• **SUPPLIED INFORMATION**
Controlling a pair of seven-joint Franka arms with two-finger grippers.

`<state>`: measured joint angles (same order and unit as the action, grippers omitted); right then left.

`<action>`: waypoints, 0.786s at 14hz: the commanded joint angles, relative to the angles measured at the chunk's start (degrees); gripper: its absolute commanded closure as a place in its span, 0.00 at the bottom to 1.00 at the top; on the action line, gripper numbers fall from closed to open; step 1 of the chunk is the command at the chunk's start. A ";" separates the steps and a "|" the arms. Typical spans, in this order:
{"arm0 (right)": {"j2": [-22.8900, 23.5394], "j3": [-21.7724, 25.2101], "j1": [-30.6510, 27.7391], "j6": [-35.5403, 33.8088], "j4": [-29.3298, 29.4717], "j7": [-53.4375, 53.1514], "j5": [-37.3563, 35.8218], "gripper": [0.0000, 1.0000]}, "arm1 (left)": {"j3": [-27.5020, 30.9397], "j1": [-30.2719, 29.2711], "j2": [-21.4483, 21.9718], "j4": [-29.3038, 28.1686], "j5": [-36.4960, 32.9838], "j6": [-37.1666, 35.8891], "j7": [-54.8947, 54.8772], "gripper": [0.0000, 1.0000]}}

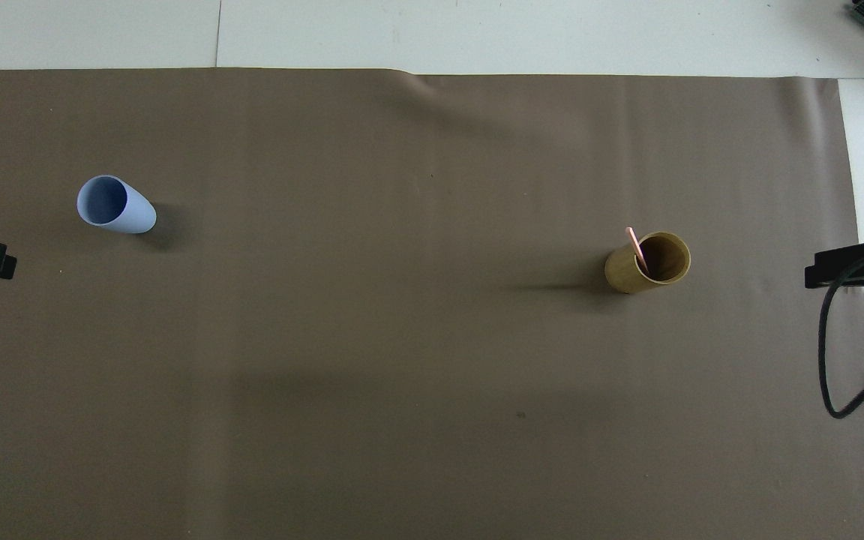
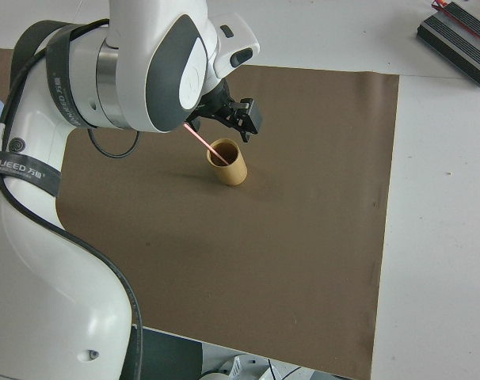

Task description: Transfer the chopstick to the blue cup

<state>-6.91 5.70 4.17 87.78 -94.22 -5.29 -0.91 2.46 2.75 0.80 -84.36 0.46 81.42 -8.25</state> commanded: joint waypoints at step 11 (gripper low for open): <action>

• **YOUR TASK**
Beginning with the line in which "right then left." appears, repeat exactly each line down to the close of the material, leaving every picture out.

• **RESPONSE**
`<state>`: measured joint angles (same order and unit as the action, grippers omitted); right then left.

`<action>`: waypoints, 0.786s at 14hz: the commanded joint angles, relative to the angles measured at the chunk's start (degrees); gripper: its absolute commanded closure as a place in its span, 0.00 at the bottom to 1.00 at the top; on the action line, gripper numbers fall from closed to open; step 1 of the chunk is the command at the chunk's start. A ";" separates the steps and a "|" the arms. Typical spans, in this order:
{"arm0 (right)": {"j2": [-22.8900, 23.5394], "j3": [-21.7724, 25.2101], "j1": [-30.6510, 27.7391], "j6": [-35.5403, 33.8088], "j4": [-29.3298, 29.4717], "j7": [-53.4375, 53.1514], "j5": [-37.3563, 35.8218], "gripper": [0.0000, 1.0000]}, "arm1 (left)": {"j3": [-27.5020, 30.9397], "j1": [-30.2719, 29.2711], "j2": [-21.4483, 21.9718], "j4": [-29.3038, 28.1686], "j5": [-36.4960, 32.9838], "j6": [-37.1666, 35.8891], "j7": [-54.8947, 54.8772], "gripper": [0.0000, 1.0000]}}


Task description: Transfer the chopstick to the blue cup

<state>-6.91 5.70 4.17 87.78 -94.22 -5.29 -0.91 2.46 2.75 0.80 -84.36 0.46 81.42 -8.25</state> commanded: joint waypoints at step 11 (gripper low for open): <action>

What has been written here completes the answer.